Keanekaragaman tersebut bukanlah merupakan perbedaan yang bertentangan namun justru
keanekaragaman itu bersatu dalam satu sintesa yang pada gilirannya justru memperkaya sifat
dan makna persatuan bangsa dan negara Indonesia.
Bagi bangsa Indonesia semboyan Bhineka Tunggal Ika merupakan dasar untuk
mewujudkan persatuan dan kesatuan Indonesia. Perwujudan semboyan Bhineka Tunggal Ika
dalam kehidupan sehari-hari dilakukan dengan cara hidup saling menghargai antara
masyarakat yang satu dengan yang lainnya tanpa memandang suku bangsa,agama,bahasa,adat
istiadat, warna kulit dan lain-lain. Seperti di ketahui Indonesia merupakan negara kepulauan
yang terdiri dari beribu-ribu pulau dimana setiap daerah memiliki adat
istiadat,bahasa,aturan,kebiasaan dan lain-lain yang berbeda antara yang satu dengan yang
lainnya tanpa adanya kesadaran sikap untuk menjaga Bhineka tunggal Ika pastinya akan
terjadi berbagai kekacauan di dalam kehidupan berbangsa dan bernegara.

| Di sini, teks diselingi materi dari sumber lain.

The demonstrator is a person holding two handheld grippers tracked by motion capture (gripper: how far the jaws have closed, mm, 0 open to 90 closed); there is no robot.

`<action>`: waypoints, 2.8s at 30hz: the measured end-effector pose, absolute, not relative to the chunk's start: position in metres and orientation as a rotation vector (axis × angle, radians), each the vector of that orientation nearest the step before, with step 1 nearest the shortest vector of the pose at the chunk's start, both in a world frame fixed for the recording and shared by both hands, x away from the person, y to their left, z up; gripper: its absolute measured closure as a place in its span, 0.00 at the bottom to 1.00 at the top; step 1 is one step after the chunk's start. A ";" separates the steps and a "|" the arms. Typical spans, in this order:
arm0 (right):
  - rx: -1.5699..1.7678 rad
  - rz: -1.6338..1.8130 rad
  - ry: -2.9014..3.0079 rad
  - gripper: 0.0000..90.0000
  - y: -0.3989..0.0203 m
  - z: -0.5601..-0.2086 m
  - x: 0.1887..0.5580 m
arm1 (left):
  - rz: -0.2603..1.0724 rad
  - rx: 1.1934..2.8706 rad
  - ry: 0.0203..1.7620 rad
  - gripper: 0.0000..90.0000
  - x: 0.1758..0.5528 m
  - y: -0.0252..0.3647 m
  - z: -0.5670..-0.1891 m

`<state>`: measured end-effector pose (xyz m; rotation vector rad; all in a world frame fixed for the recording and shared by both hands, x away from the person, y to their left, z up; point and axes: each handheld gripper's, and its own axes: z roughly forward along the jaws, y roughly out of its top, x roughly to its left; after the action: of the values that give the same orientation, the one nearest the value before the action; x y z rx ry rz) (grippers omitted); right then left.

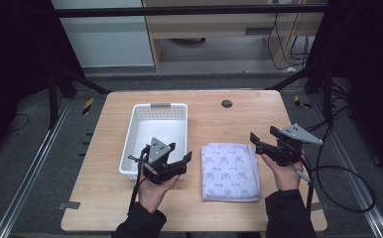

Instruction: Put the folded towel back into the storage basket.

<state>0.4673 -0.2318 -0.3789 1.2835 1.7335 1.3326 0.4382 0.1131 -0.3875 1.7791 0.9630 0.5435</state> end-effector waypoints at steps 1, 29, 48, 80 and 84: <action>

Dengan semboyan
Bhineka Tunggal Ika kita harus membuang jauh-jauh sikap mementingkana dirinya sendiri
atau daerahnya sendiri tanpa perduli kepentngan bersama. Bila hal tersebut terjadi pastinya
negara kita ini akan terpecah belah.Oleh sebab itu marilah kita jaga bhineka tunggal ika
dengan sebaik-baiknya agar persatuan bangsa dan negara Indonesia tetap terjaga.